The Writer’s Responsibility
The Writer’s Responsibility
In this age of global terrorism, impending war and inevitable ecological catastrophe, does the literary writer have any political responsibility? As a young man, I detested politics and saw myself as an aesthete. I would have answered that the artist’s role was merely to create works of beauty. I would have bristled at the very word ‘responsibility’, which would have struck me as irksome, along with other keywords like ‘duty’ and ‘discipline’ thrown at my generation by my boring, unimaginative elders. I wrote to “express myself”. I wrote about my love affairs, which seemed immensely important to me, and about my feelings, which struck me as noble, unique, and transcendent—how could anyone fail to be fascinated by them? My style was precious, my stories plotless, and any historical or political context non-existent. You may well smile indulgently and nod at this, remarking to yourself that this, after all, is the norm among the young and immature, who are often understandably self-centred and even narcissistic.
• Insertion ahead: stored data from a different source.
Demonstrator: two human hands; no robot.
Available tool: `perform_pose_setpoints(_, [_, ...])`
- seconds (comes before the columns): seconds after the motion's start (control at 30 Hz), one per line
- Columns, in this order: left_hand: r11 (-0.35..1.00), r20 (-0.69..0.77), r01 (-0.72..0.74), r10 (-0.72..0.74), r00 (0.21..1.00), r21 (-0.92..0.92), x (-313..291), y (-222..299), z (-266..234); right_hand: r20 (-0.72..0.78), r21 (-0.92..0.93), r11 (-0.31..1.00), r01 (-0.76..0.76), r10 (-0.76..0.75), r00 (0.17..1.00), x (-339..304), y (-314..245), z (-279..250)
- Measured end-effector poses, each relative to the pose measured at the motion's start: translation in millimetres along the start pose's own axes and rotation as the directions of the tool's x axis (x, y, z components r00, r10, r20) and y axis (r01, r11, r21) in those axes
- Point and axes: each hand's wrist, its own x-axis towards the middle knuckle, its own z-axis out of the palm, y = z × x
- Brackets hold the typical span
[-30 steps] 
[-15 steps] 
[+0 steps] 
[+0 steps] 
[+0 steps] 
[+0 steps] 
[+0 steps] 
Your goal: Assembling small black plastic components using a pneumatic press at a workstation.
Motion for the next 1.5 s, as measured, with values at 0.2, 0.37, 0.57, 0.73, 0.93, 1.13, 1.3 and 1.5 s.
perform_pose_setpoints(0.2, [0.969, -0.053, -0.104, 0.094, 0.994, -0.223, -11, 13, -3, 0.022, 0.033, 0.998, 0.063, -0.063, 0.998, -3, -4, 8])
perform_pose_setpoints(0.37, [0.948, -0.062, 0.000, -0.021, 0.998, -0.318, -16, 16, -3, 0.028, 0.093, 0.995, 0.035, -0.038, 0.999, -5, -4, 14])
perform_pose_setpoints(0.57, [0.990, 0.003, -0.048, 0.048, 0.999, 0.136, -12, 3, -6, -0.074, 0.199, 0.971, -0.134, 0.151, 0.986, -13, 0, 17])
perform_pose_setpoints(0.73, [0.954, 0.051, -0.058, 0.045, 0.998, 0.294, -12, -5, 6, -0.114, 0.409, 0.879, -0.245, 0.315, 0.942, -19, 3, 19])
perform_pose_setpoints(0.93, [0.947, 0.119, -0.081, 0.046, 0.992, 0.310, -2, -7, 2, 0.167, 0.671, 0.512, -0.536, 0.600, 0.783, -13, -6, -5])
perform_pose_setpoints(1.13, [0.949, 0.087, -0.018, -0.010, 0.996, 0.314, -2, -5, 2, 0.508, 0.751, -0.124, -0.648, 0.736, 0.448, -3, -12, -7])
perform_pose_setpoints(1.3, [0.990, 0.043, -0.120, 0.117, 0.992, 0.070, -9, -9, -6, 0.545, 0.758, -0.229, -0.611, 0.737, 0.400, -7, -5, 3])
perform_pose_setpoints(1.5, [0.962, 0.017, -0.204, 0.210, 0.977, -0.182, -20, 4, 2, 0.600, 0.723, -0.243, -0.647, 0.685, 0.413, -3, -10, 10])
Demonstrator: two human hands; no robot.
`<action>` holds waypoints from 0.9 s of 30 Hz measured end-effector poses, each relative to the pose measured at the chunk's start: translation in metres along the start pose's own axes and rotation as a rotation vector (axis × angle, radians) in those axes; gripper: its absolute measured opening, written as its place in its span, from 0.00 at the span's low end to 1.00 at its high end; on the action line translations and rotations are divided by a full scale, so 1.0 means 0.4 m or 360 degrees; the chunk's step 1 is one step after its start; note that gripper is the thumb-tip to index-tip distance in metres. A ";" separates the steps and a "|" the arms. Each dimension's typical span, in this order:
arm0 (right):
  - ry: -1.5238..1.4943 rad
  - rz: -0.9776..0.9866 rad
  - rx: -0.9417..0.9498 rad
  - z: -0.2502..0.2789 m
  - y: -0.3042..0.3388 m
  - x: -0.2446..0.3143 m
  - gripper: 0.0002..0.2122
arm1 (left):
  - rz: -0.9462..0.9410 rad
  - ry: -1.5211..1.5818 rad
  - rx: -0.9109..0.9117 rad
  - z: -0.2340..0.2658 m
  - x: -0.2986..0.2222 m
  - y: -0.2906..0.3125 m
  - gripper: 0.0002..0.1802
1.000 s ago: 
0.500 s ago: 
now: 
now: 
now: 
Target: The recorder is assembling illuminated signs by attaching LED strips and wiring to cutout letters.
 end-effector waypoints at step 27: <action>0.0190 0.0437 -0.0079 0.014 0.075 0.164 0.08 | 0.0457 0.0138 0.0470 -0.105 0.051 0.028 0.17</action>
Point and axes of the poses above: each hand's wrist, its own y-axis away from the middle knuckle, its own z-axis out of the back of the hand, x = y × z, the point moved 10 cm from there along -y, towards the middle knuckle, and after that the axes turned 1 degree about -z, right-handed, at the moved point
True. And yet one cannot help noticing that such writing is not only prevalent among one’s undergraduate students, if like me you teach creative writing, but also among one’s peers, and indeed among many—dare I say most?—of the glitterati, the writers carrying home the prizes. As Cristina García, a writer who bucks the trend, put it in an interview in Contemporary Literature: “…there are so many novels today that have no context, are completely self-referential, entirely interior, or set on college campuses. For me, these novels have severely limited appeal.” For me, too. (In my first draft of this essay, I gave some famous examples of current novelists who are guilty of this, then thought better of it. I have often hurt people’s feelings with such remarks in the past.)
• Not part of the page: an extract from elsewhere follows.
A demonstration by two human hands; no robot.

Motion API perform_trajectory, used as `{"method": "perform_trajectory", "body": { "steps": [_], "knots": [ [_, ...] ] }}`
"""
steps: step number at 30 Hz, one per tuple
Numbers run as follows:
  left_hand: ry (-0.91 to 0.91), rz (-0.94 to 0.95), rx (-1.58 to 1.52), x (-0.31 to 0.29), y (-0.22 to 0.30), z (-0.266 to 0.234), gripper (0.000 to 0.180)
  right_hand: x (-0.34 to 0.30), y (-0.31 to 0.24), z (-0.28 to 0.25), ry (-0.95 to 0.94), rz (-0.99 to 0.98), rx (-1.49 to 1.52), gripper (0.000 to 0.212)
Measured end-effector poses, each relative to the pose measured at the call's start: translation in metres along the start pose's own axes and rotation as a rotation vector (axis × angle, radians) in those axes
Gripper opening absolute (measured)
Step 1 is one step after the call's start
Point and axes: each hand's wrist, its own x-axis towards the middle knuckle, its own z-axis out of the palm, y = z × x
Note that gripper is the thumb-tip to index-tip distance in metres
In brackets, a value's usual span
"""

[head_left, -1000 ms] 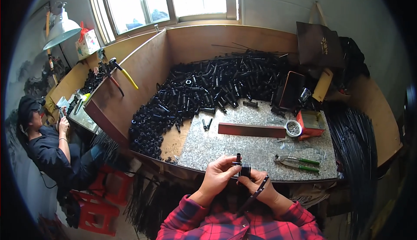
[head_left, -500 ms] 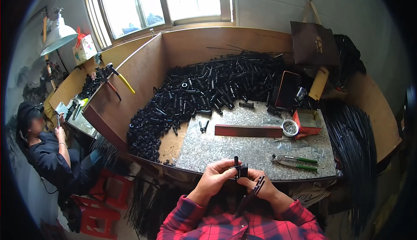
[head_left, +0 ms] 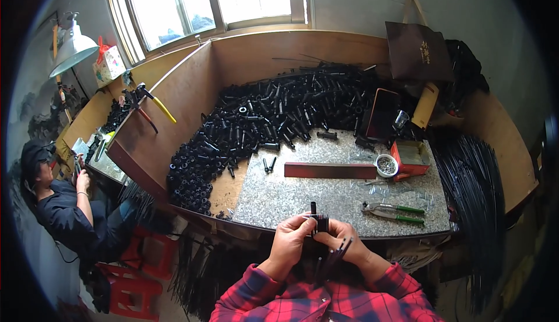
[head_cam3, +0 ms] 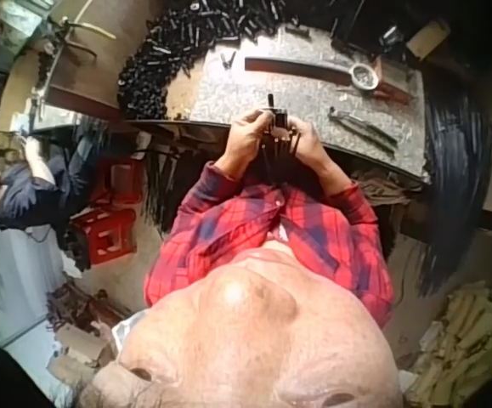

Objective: The recorder is assembling bundles of wires by inserting them into plastic housings and using pliers for manipulation.

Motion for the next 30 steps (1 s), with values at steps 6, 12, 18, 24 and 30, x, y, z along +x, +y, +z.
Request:
{"method": "perform_trajectory", "body": {
  "steps": [6, 12, 18, 24, 30],
  "knots": [
    [0.073, -0.026, 0.151, 0.002, 0.013, 0.003, 0.026, 0.015, -0.014, -0.003, -0.066, 0.047, -0.052, 0.019],
    [0.033, 0.020, -0.083, 0.010, -0.003, 0.000, 0.034, 0.017, -0.020, -0.003, -0.140, 0.056, 0.090, 0.017],
    [0.063, 0.109, -0.096, 0.006, -0.012, 0.001, 0.033, 0.010, -0.017, -0.004, -0.119, -0.107, -0.032, 0.019],
    [0.078, 0.146, -0.133, 0.005, -0.013, 0.006, 0.030, 0.012, -0.016, -0.003, -0.089, -0.028, 0.049, 0.019],
    [0.094, 0.170, -0.157, 0.007, -0.015, 0.011, 0.031, 0.019, -0.015, -0.009, -0.173, -0.016, 0.095, 0.017]
  ]
}}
You’re right, I shouldn’t be mean—but if we fail to recognize when the emperor is walking without his clothes, will we be able to discern which writers are worthy of our attention? The critic’s task is not merely to point out the impostors, the frauds, and the hacks, but also—and much more importantly—to indicate the true heroes, if there are any. First, though, in general terms, if the merely self-expressive is not of interest to an intelligent, cultured adult, what is? Cristina García again:
“What I am attracted to, in terms of my own reading, and drawn to, in terms of my own writing, are stories that are part of a larger historical sweep.”
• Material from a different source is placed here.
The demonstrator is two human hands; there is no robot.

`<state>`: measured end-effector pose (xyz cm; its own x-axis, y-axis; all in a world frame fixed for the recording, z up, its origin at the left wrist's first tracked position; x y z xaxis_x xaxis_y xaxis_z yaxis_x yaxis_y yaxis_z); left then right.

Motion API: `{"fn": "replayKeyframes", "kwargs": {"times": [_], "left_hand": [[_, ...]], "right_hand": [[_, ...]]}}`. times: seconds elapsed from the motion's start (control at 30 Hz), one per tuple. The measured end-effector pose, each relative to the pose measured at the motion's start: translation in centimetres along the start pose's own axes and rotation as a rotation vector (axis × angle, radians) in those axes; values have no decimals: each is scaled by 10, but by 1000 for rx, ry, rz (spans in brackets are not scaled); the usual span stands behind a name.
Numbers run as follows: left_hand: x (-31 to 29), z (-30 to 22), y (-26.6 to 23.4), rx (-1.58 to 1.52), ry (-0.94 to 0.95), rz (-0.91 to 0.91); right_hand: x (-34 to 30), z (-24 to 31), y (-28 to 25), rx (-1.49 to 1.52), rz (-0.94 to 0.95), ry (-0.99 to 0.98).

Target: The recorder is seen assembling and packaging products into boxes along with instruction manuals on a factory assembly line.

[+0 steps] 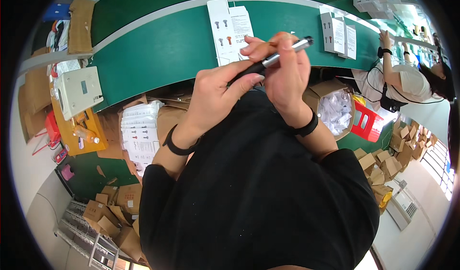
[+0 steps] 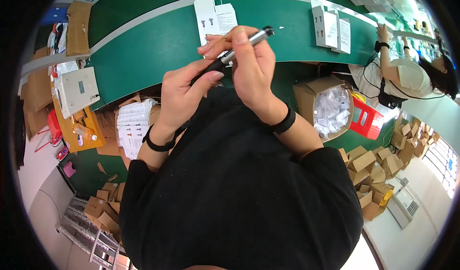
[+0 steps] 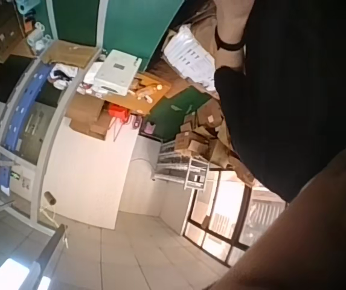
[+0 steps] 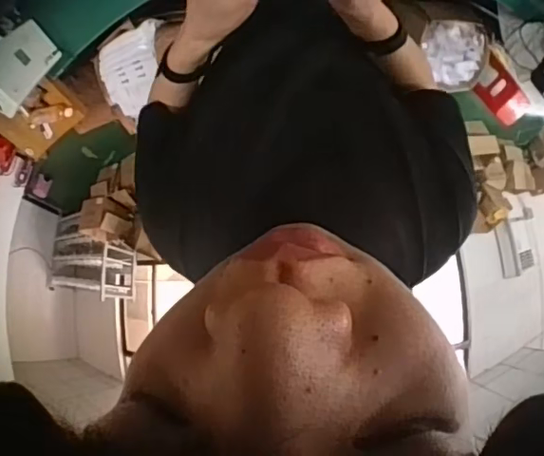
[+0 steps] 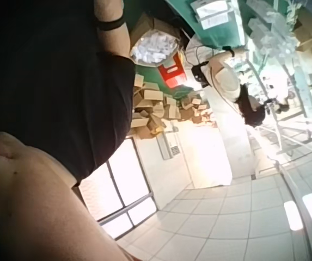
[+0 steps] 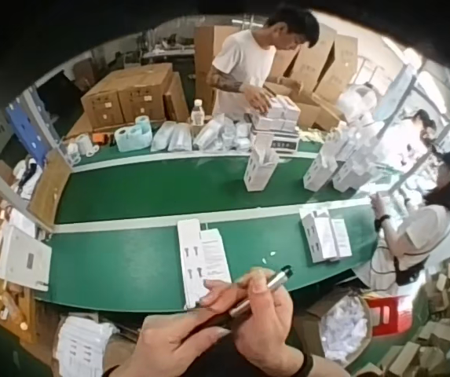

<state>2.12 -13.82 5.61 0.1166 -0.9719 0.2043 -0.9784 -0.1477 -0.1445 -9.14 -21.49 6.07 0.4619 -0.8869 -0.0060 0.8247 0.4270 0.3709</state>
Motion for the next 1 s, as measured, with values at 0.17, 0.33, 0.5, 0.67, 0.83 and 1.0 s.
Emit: {"fn": "replayKeyframes", "kwargs": {"times": [0.17, 0.33, 0.5, 0.67, 0.83, 1.0], "left_hand": [[-6, -66, -1, 229, 244, 128], [-4, -36, 9, 104, 88, 9], [6, -40, 29, 23, 123, 31], [-3, -28, 43, -18, -9, 64], [-15, -14, 42, -35, -63, 3], [-8, -13, 41, 19, -40, 113]], "right_hand": [[17, 103, -132, 181, -399, -354], [-6, 88, -56, -1008, 45, -215], [-20, 56, -40, -1080, 284, -179], [-24, 55, -47, -1172, 362, -232], [-33, 44, -53, -1206, 458, -177], [-37, 28, -51, -1331, 591, -148]]}}
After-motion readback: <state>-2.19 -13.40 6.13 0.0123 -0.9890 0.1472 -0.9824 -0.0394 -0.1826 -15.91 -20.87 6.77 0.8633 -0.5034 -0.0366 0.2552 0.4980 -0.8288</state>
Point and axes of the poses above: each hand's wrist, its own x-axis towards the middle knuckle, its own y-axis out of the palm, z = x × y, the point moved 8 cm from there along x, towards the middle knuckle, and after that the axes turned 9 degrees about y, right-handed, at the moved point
That goes for me, too. And for that matter, for Milan Kundera, not only one of the greatest novelists of our time, but also one of its greatest theorists. In The Unbearable Lightness of Being, he declares: “The novel is not the author’s confession; it is an investigation of human life in the trap the world has become.” You may or not agree with Kundera that the world is a trap—that doesn’t matter. But if you want to avoid what Kundera calls “the endless babble of the graphomaniacs”, which is becoming increasingly difficult, you have to search for writers who are aware that human beings do not spring into the world fully formed, like Aphrodite from the ocean foam, but are shaped by particular geo-political and historical circumstances, and in their turn shape the events of the world around them. Tolstoy was perhaps the first great novelist to understand this. Kafka, for all his obsession with the private lives of his characters, saturates his work with the incomprehensible and intolerable bureaucracy of the Habsburg Empire, which is simultaneously a metaphysical situation. Indeed all the great German language novelists insert their characters carefully in a historical context—Robert Musil, Hermann Broch, Thomas Mann, and even the apparently ‘spiritual’ Hermann Hesse. The Latin American writers of the Boom are all, even at their most whimsical and fantastical, also writing about political realities, about exploitation by the United States, the corruption and brutality of national politicians, and the oppression of indigenous populations. Consider García Márquez, Carlos Fuentes, or Mario Vargas Llosa. Even the ‘esoteric’ Jorge Luis Borges, whose themes often seem so abstract and metaphysical, is also frequently, perhaps invariably, also concerned with how the individual may manage to retain some control of his own destiny, some vestige of freedom, in a totalitarian state.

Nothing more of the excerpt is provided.